Tapi Putu Ardana tak mau hanya diam dan mengutuki situasi. Apa pun tantangan yang ada di depan, mesti tampak sulit dan berat, harus dihadapi dengan gembira, dan terus melakukan apa yang masih bisa dikerjakan.
Ia bertekad mengajak masyarakat Catur Desa Adat Dalem Tamblingan untuk kembali menempatkan budaya Bali pada martabatnya. Salah satunya dengan menginsiasi terbentuknya Bagaraksa Alas Mertajati (Brasti). Yakni, perkumpulan anak muda yang punya kemauan dan inisiatif menjaga adat dan kelestarian Alas Mertajati.
Anak-anak muda ini sekarang punya militansi sebagai warga masyarakat adat yang mampu melawan stigma sebagai kelompok yang bodoh dan terbelakang. Mereka aktif melakukan pemetaan kawasan Alas Mertajati dan giat mendokumentasikan segala kegiatan budaya.
Putu Ardana juga sedang mempersiapkan pendirian sekolah adat. Sekolah yang lebih banyak mengelaborasi kearifan lokal. Pengajarnya akan lebih banyak dari praktisi di bidangnya yang bisa menjadi fasilitator dalam proses belajar siswa.
Ini bentuk gugatannya pada sistem pendidikan yang cenderung menyeragamkan dan mengelompokkan siswa dalam kategori tertentu. Ia sedang membayangkan sekolah yang memberi keleluasaan siswa belajar dan mendalami passionnya.
Berbagai upaya konservasi dan pemberdayaan masyarakat adat di desanya ini rupanya terdengar oleh sejumlah alumni kampusnya. Sebagai bentuk dukungan dan apresiasi, pada 2022, Putu Ardana memperoleh penghargaan “Alumni Mengabdi Awards” dari Keluarga Alumni Universitas Gadjah Mada (KAGAMA).

Matahari kian meninggi, cahayanya mulai menghampiri teras Café Don Biyu.
Putu Ardana mengajak saya menuju salah satu bangunan lain di sisi depan tempat tinggalnya. Ia menunjukkan ruang di mana dirinya biasa meroasting biji kopi yang diolah dari kebun sendiri maupun dari para petani. Mesin roasting produk lokal itu berkapasitas 2 kg per batch. Sayangnya, saat itu mesin sedang rusak.
Hari beranjak siang. Ternyata cukup lama kami mengobrol. Saya berpamitan, tapi sebelumnya tak lupa membeli sekantong kopi Blue Tamblingan.

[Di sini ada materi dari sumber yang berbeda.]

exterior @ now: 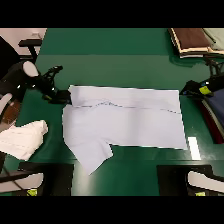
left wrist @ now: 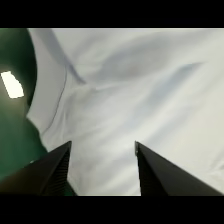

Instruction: Fold the shirts.

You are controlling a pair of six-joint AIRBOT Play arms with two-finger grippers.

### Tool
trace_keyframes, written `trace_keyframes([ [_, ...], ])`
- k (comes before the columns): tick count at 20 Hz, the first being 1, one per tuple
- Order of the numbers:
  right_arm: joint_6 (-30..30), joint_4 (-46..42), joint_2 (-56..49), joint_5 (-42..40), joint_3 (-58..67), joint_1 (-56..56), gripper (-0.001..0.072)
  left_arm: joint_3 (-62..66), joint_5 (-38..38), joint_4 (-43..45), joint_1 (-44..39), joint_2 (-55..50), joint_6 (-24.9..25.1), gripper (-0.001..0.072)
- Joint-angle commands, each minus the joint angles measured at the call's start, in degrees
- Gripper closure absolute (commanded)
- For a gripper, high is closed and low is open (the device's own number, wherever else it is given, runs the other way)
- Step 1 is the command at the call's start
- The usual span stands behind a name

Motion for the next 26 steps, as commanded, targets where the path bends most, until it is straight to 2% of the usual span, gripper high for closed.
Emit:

Rencananya, esok hari akan menyertakannya di acara cupping dengan para penggemar kopi di Ubud.
Langit masih cukup cerah, saya memacu sepeda motor tak telalu kencang meninggalkan Desa Munduk. Sesekali gumpalan kabut tebal berduyun-duyun merangsek dari arah danau, menembusi celah pepohonan Alas Mertajati dan kemudian menyelimuti jalanan. Rasanya seperti sedang terbang meniti awan.
Jarak pandang semakin terhalang kabut tebal, saya memutuskan berhenti. Singgah di salah satu balai bengong yang banyak dijumpai di tepi jalan. Menikmati sensasi suasana di atas awan sembari membayangkan, sampai kapan kawasan sakral ini mampu bertahan, dari gempuran banyak kepentingan.
Semoga kopi dan cerita konservasi Danau Tamblingan terus berlanjut bersama Putu Ardana dan generasi muda warga masyarakat adat Catur Desa Dalem Danau Tamblingan.